Syria’s Secret Library: Reading and redemption in a town under siege
Weidenfeld & Nicolson, $32.99 pb, 305 pp, 9781474605915
Syria’s Secret Library: Reading and redemption in a town under siege by Mike Thomson
‘War is only the superficial face that you see first. Underneath that, there is so much humanity, so much else taking place. There may be death but there is also normal life here too.’
Anas Habib, co-founder, the Secret Library.
A rebel stronghold on the southern edge of Damascus, the Syrian suburb of Daraya, was violently isolated by the Assad regime for almost four years – a ruthlessly protracted attempt to starve out the city’s pro-democracy insurgency. Power and water supplies were cut, crops were burned, and humanitarian aid was barred. There was no food, no medicine, and no way out.
In August of 2016, after 1,368 days of privation and more than 9,000 shrapnel-filled barrel bombs, a deal was struck between the rebels and regime forces to evacuate the defiant, ruined city, still home to thousands of people. As the citizens of Daraya readied to leave – ‘uprooted from their homes and heading into the complete unknown’ – they made sure to return their library books. Each of the 14,000 volumes in Daraya’s collection had been hard won, saved from burning apartments and municipal wreckage under threat of sniper fire, and preserved in a hidden basement.

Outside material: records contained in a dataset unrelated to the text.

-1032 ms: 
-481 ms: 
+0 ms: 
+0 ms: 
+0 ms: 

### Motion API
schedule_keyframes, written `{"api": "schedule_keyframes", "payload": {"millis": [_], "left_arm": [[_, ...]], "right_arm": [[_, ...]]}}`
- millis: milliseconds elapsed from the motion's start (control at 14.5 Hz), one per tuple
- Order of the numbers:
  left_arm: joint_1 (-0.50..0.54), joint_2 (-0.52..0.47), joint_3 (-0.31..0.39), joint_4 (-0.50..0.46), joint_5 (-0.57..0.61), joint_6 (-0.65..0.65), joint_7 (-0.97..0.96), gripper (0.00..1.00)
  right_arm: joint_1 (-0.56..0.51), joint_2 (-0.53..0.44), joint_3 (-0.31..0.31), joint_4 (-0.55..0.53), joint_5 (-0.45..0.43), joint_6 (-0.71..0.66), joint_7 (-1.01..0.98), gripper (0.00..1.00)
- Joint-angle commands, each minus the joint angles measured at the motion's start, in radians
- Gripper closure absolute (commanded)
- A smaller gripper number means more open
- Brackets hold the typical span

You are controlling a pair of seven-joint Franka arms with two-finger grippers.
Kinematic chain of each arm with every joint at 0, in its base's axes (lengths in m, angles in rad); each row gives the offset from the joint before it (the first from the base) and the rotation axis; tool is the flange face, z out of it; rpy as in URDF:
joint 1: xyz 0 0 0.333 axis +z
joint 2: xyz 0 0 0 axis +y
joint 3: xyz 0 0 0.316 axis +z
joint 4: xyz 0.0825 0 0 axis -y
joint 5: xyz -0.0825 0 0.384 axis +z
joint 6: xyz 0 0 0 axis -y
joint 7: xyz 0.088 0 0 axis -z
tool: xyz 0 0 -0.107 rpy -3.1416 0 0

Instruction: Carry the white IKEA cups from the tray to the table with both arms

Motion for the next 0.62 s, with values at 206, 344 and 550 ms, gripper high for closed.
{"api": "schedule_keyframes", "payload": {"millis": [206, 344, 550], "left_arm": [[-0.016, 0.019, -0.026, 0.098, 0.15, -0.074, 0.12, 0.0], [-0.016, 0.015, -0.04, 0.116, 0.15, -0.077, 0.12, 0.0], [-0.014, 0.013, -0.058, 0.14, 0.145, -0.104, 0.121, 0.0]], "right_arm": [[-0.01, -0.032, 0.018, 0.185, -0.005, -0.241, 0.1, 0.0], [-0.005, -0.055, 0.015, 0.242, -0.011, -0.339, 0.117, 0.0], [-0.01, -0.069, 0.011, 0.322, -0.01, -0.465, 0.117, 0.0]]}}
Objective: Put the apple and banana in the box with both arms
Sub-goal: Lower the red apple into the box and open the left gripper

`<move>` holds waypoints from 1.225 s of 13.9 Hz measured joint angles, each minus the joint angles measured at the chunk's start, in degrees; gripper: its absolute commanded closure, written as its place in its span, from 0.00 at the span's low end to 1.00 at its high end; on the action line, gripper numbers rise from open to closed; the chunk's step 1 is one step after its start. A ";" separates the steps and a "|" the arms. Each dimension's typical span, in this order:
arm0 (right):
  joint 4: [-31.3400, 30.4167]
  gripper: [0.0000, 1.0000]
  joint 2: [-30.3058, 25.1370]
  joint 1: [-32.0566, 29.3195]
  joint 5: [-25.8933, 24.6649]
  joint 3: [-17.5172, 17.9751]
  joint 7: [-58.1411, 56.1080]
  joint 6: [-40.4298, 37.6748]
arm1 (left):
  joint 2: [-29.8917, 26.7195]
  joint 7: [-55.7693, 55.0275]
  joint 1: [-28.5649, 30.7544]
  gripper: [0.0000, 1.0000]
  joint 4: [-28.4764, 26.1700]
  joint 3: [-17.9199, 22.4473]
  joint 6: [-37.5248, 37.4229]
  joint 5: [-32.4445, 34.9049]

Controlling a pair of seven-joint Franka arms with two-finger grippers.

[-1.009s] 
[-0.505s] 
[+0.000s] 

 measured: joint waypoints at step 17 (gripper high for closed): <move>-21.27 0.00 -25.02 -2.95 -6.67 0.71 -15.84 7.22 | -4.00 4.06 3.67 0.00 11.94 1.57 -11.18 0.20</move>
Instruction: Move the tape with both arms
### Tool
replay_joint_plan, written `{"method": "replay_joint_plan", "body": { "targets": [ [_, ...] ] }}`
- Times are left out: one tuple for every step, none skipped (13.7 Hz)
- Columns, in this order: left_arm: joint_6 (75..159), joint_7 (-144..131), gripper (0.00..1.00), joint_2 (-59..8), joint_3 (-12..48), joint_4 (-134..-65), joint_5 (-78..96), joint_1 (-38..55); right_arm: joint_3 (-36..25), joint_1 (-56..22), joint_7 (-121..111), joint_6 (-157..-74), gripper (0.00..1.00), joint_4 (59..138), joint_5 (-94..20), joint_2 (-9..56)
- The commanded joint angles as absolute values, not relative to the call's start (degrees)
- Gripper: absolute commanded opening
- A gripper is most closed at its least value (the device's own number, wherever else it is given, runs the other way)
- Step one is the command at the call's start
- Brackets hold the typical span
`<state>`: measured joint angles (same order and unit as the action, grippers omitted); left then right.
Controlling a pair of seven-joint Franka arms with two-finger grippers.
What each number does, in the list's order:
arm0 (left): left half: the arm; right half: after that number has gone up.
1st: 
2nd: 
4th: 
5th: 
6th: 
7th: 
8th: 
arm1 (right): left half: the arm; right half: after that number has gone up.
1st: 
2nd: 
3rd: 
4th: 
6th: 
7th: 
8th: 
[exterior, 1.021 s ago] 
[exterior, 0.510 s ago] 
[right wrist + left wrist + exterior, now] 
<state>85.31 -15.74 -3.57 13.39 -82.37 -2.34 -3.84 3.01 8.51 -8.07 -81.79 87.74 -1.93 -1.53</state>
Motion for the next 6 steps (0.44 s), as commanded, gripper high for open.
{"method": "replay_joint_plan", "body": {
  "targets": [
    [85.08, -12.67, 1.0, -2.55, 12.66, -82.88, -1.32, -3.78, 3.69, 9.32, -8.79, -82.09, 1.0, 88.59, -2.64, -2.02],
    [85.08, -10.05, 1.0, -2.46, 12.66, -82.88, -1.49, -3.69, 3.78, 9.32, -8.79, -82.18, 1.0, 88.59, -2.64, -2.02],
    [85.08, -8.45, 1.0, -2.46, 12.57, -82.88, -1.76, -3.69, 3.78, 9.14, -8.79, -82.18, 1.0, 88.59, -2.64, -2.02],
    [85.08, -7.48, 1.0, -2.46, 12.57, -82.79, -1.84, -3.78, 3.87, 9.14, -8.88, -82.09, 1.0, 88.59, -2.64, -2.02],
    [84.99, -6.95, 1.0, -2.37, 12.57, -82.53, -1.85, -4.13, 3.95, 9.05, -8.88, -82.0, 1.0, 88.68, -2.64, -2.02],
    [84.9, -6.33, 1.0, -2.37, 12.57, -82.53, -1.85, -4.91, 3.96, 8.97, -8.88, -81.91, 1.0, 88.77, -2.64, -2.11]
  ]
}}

In Daraya’s final hours as a living city, the university students who had established the library worked frantically to safeguard its treasures by sealing over the entrance. A capsule of hope.
BBC journalist Mike Thomson first reported the tale of ‘The Secret Library’ in a podcast for Radio 4, which aired mere weeks before Daraya emptied and the library had to be abandoned. ‘It got a heart-warming reception,’ Thomson recalls of his award-winning feature, but ‘there was so much more to say’. So arrives Syria’s Secret Library, a tender account of this underground literary sanctuary and the dauntless, young bibliophiles who risked their lives to build it. ‘We began by planting vegetables,’ Shakespeare buff and co-founder Abdul Basit explains, ‘but soon realised that we needed to feed our minds too.’